Perhaps letting domain registrars do as they please is OK.
For the 2009 Domain Name Wire Survey I added a new option for the most important factors when selecting a domain registrar: what they do with expired domains.
With all the commotion over what domain registrars do when domains expire (e.g. GoDaddy and Tucows), I wondered if this affected peoples’ decisions about which registrar to use.
Apparently not; it was ranked the least important factor when choosing a domain registrar. I guess domainers only care about what happens to expired domains when they want to buy them.
So I’m going to pose this question: why shouldn’t domain registrars be allowed to do as they please with their customers’ expired domains?
Perhaps expired domains should be the spoils for a registrar’s hard work getting customers to register domains in the first place.
In the “old days”, expired domains went to whomever had the best drop catching technology.
Now most expired domains are auctioned off through exclusive relationships, sending money back to the domain registrar.
Is one of these more fair than the other? In the first model the registrars get nothing, in the second they get a cut. Someone has to have an advantage getting expired domains. Who should it be?
We also have some registrars that keep domains for themselves. GoDaddy did (past tense) it with Standard Tactics. Tucows currently keeps domains it wants for itself, sells some to an unnamed third party, and then sends the rest to NameJet. Other registrars send their domains to NameJet or SnapNames and then sell off some of the remnants that aren’t sold at auction.
The best reason I can come up with for why registrars should be restricted in how they handle expired domains is that it creates a conflict of interest with customers. A registrar may not push a customer for renewal because it wants to keep or sell the domain itself. In the case of Tucows, its resellers are responsible for pushing renewals, so the company is distanced from the process.
Why are we complaining about what Tucows is doing? Is it really not fair, or is it just that we’d like to use our various advantages to snag the domains for ourselves? Is one system really more fair than another?
“The best reason…why registrars should be restricted in how they handle expired domains …it creates a conflict of interest with customers. A registrar may not push a customer for renewal because it wants to keep or sell the domain itself.”
That should be more than reason enough.
I see advantage of buying not renewed name through the registrar to build traffic from established links, archive records and search engine love old domains.
IMHO
EM @ KING.NET
Clearly it’s a conflict of interest.
But, more importantly, registrars are licensed to administer a resource – domain names.
They have no ownership rights to names that happen to be registered with them, they merely have a license to administer names and to be paid for providing that service.
When names expire they should be dropped to the available pool. Period.
ICANN is a complete joke for allowing this to continue.
Have to agree with the conflict of interest. It’s like having a fox watching over the chicken coop. When a registrar gains a LOT more from a customer’s domain expiring than they do from a renewal it puts way too much temptation to ‘lose’ or ‘forget’ to help customers renew their domains. That should be plenty of reason to be discontent with the current system.
I think there is still one party left out. The actual registrant.
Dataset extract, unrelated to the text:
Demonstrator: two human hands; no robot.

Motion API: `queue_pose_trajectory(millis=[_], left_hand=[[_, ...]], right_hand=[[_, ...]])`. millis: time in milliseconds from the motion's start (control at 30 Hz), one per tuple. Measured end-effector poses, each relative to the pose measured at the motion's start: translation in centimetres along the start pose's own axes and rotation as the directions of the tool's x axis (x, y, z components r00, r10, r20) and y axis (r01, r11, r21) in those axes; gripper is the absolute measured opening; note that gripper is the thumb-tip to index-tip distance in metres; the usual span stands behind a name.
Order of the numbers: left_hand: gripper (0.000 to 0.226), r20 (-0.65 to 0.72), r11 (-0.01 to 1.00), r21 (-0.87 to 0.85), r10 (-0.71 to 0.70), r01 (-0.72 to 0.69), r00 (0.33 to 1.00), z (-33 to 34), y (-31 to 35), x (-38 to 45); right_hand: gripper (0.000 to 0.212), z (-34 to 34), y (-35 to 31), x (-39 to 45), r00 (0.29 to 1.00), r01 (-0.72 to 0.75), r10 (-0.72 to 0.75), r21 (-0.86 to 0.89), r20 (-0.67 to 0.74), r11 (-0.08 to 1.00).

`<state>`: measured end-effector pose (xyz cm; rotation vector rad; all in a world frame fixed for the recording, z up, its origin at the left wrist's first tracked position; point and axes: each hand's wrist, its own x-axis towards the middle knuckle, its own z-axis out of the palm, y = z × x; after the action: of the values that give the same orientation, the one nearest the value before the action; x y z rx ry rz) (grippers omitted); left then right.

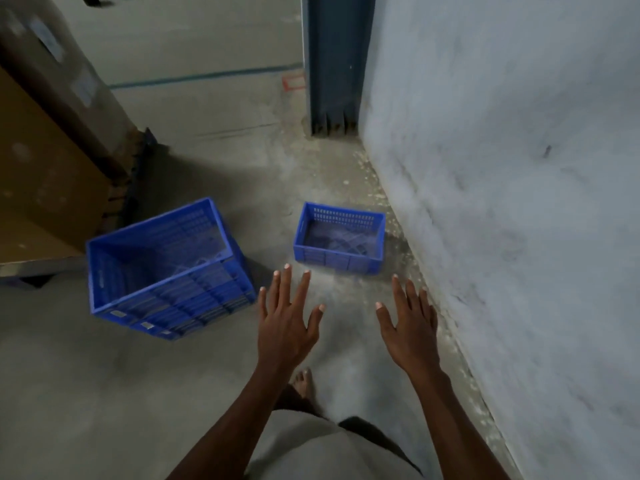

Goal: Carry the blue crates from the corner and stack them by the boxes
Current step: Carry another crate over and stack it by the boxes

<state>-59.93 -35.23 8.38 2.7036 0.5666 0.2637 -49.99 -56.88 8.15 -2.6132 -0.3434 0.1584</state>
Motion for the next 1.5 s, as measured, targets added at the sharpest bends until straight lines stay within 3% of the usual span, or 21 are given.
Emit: queue_pose_trajectory(millis=[233,600,767,967,1133,1300,1400,1500], left_hand=[[0.07,0.131,0.994,0.066,0.081,-0.091,0.988,2.7,-2.1,19.3],[0.073,0.352,0.988,0.152,-0.02,-0.036,0.936,16.3,-5.0,45.8],[0.067,0.431,0.982,0.189,-0.067,-0.017,0.9,25.3,-8.8,54.4],[0.072,0.542,0.977,0.198,-0.039,-0.082,0.84,42.5,-17.4,61.5],[0.076,0.527,0.973,0.208,-0.196,0.098,0.827,57.0,-26.2,65.1],[0.064,0.463,0.899,0.249,-0.436,0.359,0.772,66.8,-32.6,67.3],[0.055,0.473,0.823,0.086,-0.529,0.561,0.704,70.5,-35.0,67.7],[0.054,0.475,0.624,-0.162,-0.63,0.764,0.615,72.5,-36.7,68.2]], right_hand=[[0.07,1.5,-2.5,16.7,0.999,-0.041,0.041,0.003,0.033,0.999],[0.071,10.8,3.3,46.2,0.936,-0.136,0.142,-0.041,0.324,0.99],[0.069,18.4,8.3,55.9,0.854,-0.27,0.254,-0.03,0.454,0.962],[0.065,33.0,17.8,65.0,0.721,-0.509,0.434,-0.01,0.54,0.86],[0.068,46.2,27.2,70.1,0.654,-0.627,0.545,-0.027,0.525,0.778],[0.078,55.6,34.5,72.5,0.628,-0.734,0.672,0.01,0.394,0.679],[0.073,58.4,36.4,72.8,0.647,-0.758,0.718,0.117,0.256,0.641],[0.061,59.2,37.7,73.4,0.612,-0.787,0.765,0.254,0.202,0.563]])
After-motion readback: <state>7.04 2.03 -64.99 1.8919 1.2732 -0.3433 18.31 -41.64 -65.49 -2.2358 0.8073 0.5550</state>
Why not allow the registrar to auction domain in the two weeks of the expiration and split profit between registrar and registrant. Then the domain won’t drop and everybody wins. The option could be sent to the registrant at a given time and one-click will place it into auction queue at a reasonable minimum bid. I like how tdnam works but the registrant is shafted.
@ Labrocca – when Network Solutions began “direct transferring” their names, they paid a small amount (15%) to the domain owner. I think this was because NetSol changed the contract after the domain was originally registered, so it felt like it needed to offer some sort of compensation.
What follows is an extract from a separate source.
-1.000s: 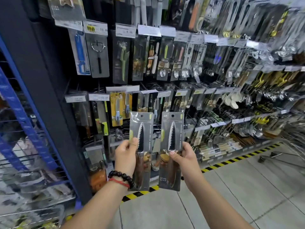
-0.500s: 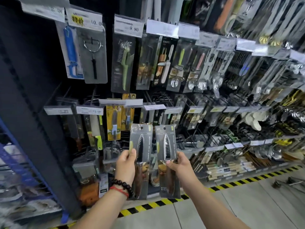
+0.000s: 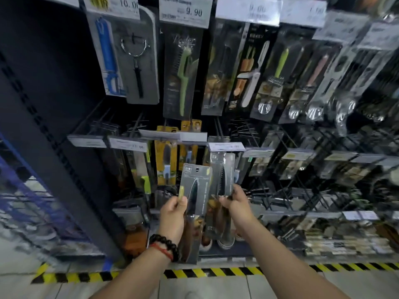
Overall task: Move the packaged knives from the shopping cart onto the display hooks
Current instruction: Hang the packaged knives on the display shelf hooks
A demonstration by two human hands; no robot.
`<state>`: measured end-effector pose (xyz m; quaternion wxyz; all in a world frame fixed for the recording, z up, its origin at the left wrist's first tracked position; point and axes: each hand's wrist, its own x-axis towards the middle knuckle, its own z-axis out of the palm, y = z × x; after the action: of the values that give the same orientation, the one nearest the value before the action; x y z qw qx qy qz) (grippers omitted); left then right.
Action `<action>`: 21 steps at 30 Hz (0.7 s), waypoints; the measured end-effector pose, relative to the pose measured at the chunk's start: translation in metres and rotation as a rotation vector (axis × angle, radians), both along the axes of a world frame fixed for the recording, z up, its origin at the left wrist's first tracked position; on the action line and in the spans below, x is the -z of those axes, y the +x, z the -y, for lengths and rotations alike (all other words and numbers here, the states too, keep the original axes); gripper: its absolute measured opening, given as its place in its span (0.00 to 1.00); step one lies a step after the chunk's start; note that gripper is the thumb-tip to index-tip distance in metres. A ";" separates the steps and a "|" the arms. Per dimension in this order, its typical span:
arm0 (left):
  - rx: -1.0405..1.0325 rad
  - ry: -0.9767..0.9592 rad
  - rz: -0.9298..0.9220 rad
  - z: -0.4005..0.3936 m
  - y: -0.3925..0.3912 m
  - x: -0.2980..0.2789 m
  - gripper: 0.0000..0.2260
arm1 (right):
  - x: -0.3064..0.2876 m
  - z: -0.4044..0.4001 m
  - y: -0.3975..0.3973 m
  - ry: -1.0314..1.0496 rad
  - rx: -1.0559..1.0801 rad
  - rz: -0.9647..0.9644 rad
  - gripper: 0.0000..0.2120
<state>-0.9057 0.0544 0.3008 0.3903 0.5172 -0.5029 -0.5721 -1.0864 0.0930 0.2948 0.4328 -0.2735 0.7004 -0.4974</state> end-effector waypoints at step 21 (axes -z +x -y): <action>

I think this is a discussion we’re not going anywhere. Why the registrar bother to give you 50/50 if they can keep 100%?
IMHO
Regards,
EM @ KING.NET
You don’t pay.. You lose it.
It’s as simple as that — the registrar can do whatever they want without breaking any rules. They are the ones in control and can do as they please.
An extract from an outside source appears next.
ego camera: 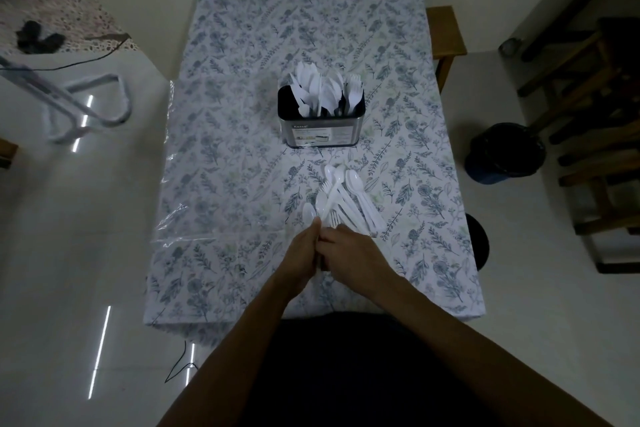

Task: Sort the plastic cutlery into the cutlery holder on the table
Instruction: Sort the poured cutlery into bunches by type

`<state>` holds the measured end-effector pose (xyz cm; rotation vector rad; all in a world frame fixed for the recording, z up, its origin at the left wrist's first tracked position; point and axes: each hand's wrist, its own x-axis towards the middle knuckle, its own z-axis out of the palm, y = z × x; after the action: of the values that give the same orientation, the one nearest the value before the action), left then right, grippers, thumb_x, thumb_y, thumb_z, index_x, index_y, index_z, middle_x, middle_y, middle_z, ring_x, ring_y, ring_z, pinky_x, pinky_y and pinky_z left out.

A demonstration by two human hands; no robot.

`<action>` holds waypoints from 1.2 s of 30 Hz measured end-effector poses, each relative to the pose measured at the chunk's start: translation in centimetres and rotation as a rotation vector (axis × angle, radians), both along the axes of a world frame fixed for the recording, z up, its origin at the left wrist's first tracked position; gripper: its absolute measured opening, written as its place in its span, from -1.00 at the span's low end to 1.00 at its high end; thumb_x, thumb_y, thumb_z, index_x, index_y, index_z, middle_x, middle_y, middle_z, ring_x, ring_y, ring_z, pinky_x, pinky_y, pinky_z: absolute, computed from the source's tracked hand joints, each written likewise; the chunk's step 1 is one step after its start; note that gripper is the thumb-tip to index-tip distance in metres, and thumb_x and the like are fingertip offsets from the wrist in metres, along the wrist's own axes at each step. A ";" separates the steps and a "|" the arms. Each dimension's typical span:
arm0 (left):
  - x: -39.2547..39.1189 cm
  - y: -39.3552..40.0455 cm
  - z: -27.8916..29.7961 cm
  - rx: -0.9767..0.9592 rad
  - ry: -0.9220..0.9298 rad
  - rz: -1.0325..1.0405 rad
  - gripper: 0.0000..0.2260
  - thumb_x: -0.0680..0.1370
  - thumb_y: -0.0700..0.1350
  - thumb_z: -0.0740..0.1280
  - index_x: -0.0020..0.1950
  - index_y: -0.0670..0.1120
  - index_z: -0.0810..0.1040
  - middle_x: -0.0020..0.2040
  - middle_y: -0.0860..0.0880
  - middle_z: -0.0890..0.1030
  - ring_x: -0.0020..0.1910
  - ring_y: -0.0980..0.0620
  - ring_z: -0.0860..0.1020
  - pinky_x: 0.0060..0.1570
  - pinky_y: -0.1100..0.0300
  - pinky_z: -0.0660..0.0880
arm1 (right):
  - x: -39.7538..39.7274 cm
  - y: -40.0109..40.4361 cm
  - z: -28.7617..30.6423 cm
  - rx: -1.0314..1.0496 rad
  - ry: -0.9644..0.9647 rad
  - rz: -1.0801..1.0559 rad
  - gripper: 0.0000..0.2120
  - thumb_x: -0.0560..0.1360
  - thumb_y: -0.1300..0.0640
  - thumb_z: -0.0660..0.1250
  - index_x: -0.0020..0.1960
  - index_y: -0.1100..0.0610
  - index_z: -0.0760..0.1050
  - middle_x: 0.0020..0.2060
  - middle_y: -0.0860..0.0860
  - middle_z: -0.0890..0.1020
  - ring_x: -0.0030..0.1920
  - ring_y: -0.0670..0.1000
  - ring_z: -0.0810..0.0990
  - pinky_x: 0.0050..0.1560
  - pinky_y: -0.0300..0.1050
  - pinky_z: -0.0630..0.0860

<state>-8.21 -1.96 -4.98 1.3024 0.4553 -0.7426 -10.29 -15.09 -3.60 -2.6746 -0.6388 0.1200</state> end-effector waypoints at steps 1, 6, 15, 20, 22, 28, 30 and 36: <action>0.0 0.2 0.1 -0.010 0.013 0.029 -0.51 0.73 0.11 0.11 -0.02 -0.22 0.65 -0.20 -0.21 0.69 -0.24 -0.08 0.65 -0.32 0.15 0.56 | 0.0 0.2 -0.1 0.017 -0.004 0.037 -0.81 0.37 0.27 0.42 -0.05 0.06 0.66 -0.07 -0.05 0.64 -0.13 0.03 0.54 -0.21 -0.07 0.57; 0.7 1.6 -0.1 0.031 0.089 0.165 -0.63 0.75 0.02 0.11 0.07 -0.23 0.57 -0.23 -0.13 0.62 -0.36 0.02 0.53 -0.34 0.17 0.47 | -0.1 -0.5 1.0 0.197 0.127 -0.339 -0.84 0.55 0.11 0.28 0.00 -0.03 0.63 -0.08 -0.12 0.66 -0.08 -0.11 0.54 -0.12 -0.20 0.51; 1.3 2.3 -0.6 0.043 0.082 0.273 -0.78 0.72 -0.05 0.22 0.12 -0.19 0.54 -0.22 -0.12 0.52 -0.36 0.02 0.46 -0.27 0.12 0.44 | 0.1 -1.0 -2.5 -0.004 0.490 -0.505 -0.72 0.53 0.05 0.33 0.15 0.18 0.44 -0.10 0.12 0.65 -0.09 0.16 0.65 -0.16 -0.06 0.50; 1.2 1.9 -0.7 0.073 0.117 0.268 -0.82 0.71 -0.08 0.24 0.05 -0.17 0.51 -0.25 -0.11 0.52 -0.40 0.03 0.44 -0.34 0.15 0.42 | -0.2 -1.4 -1.2 0.148 0.490 -0.576 -0.83 0.44 0.10 0.42 -0.06 0.14 0.49 -0.26 0.02 0.62 -0.24 0.04 0.60 -0.27 -0.10 0.49; 1.2 1.5 -0.7 0.053 0.116 0.235 -0.82 0.69 -0.04 0.30 0.00 -0.14 0.48 -0.28 -0.08 0.45 -0.40 0.02 0.40 -0.36 0.16 0.40 | -0.6 -1.5 -0.2 0.225 0.490 -0.597 -0.85 0.43 0.10 0.46 -0.10 0.12 0.52 -0.28 -0.02 0.63 -0.25 -0.03 0.61 -0.21 -0.12 0.56; 1.1 0.1 -0.8 -0.050 0.052 0.144 -0.78 0.68 -0.08 0.28 0.03 -0.25 0.49 -0.18 -0.27 0.58 -0.25 -0.16 0.59 -0.20 0.01 0.55 | -0.4 -0.8 2.1 0.406 0.489 -0.514 -0.83 0.49 -0.05 0.45 -0.08 0.05 0.58 -0.22 -0.11 0.69 -0.24 -0.19 0.65 -0.21 -0.31 0.56; 1.0 0.2 -0.8 0.036 0.024 0.212 -0.81 0.70 -0.11 0.24 0.06 -0.24 0.50 -0.20 -0.22 0.59 -0.30 -0.10 0.58 -0.31 0.08 0.55 | 1.0 -1.5 1.4 0.308 0.403 -0.559 -0.79 0.55 -0.07 0.37 -0.06 0.08 0.56 -0.22 -0.08 0.66 -0.25 -0.14 0.63 -0.22 -0.23 0.59; 1.4 1.3 -0.7 0.137 0.032 0.287 -0.85 0.70 -0.11 0.26 0.03 -0.16 0.53 -0.27 -0.13 0.54 -0.45 0.03 0.48 -0.40 0.14 0.46 | 4.4 -2.4 -1.7 -0.078 0.370 -0.479 -0.70 0.59 -0.02 0.27 0.16 0.20 0.45 -0.04 0.14 0.59 -0.05 0.17 0.62 -0.19 -0.03 0.50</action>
<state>-6.77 -0.61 -5.69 1.3184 0.7127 -0.4989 -5.91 -17.50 -5.34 -2.6923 0.1247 0.4969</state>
Sure it may be an ethical issue or whatever but who cares about morals. The domain industry was never big on ethics. It is a big time negative score in that department.
Business is business. They will tap into all avenues in hopes of generating a few bucks here and there.
All the best,
Mike
@Mike
I agree with you.
It’s a farce and soon we will see a complete overhaul of the prehistoric systems that are in place.
WINNA
Icann could delegate a company to do the job of selling the dopped domains with an auctioning system, and keep the money that could benefit to develop some parts of Internet.
But in this case, the registrars would certainly heavily promote a system to prevent the domain expiration by suggesting the domain owner to sell instead of letting expire.
Thus, the registrar are certainly in a strong position.